Uma dinâmica inteligente da autora em Minha Sombria Vanessa foi alternar o tempo em que a história é narrada. Os capítulos se passam em 2017, quando Vanessa tem 32 anos, e os primeiros anos da década de 2000, quando ainda era uma adolescente. Com isso, é possível acompanhar a vida da personagem sempre à sombra de Strane. Fica nítido o abismo que é uma relação entre um adulto e uma garota de 15 anos, sem maturidade e repertório suficientes para perceber a manipulação, o desequilíbrio de poder e o abuso a que está sujeita. Strane, como abusador, é perfeito no assédio, primeiro intelectual, depois físico: compara a cor do cabelo vermelho de Vanessa com as folhas de outono, então, empresta a ela livros de poesia e, logo, em seguida dá de presente nada menos do que Lolita, de Nabokov. O próximo passo de Strane, dias depois, é tocar o joelho da menina embaixo da mesa, durante a aula.

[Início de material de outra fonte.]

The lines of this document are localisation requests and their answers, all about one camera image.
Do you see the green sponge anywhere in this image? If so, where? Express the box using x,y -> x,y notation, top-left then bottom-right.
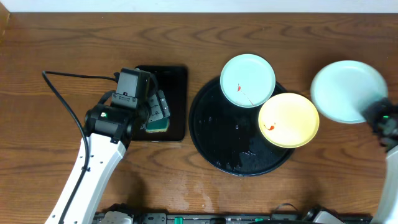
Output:
145,118 -> 170,133

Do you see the light blue plate top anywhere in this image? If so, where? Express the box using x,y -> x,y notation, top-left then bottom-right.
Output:
220,54 -> 276,108

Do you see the light blue plate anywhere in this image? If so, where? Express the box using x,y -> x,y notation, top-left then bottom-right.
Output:
220,54 -> 276,108
310,60 -> 388,124

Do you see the yellow plate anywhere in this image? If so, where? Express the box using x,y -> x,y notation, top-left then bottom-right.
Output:
258,93 -> 320,149

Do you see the light blue plate bottom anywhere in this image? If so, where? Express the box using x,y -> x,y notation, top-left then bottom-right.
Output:
310,60 -> 388,124

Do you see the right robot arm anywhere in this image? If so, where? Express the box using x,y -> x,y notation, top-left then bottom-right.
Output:
362,98 -> 397,224

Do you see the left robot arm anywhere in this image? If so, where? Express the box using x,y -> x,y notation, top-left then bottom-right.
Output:
46,91 -> 132,223

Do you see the black rectangular tray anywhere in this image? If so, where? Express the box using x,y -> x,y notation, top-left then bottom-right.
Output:
132,65 -> 188,141

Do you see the black round tray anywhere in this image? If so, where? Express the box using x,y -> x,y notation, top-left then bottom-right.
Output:
188,77 -> 294,176

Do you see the left black cable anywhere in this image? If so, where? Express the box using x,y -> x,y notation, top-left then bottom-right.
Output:
42,70 -> 121,170

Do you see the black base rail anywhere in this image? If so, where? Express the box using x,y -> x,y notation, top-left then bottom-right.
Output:
92,203 -> 373,224

Vanessa, em sua solidão adolescente, sem amigos ou namorado, é a presa ideal: sente-se especial com a atenção do professor, já que está descobrindo também seu poder de sedução, uma combinação que faz com que seja quase impossível sair daquela armadilha. A personagem, no decorrer da história, fica confusa ao tentar se lembrar de como aquilo realmente começou, porque em muitas passagens o abusador, como é comum em relatos verídicos e ficcionais, culpa a vítima. “‘Eu nunca faria aquilo se você não quisesse tanto’, dissera ele. Parece uma ilusão. Que menina ia querer o que ele fez comigo? Mas é a verdade, quer alguém acredite, quer não. Atraída por aquilo, por ele, eu era o tipo de menina que não deveria existir: a louca para se jogar na frente de um pedófilo.”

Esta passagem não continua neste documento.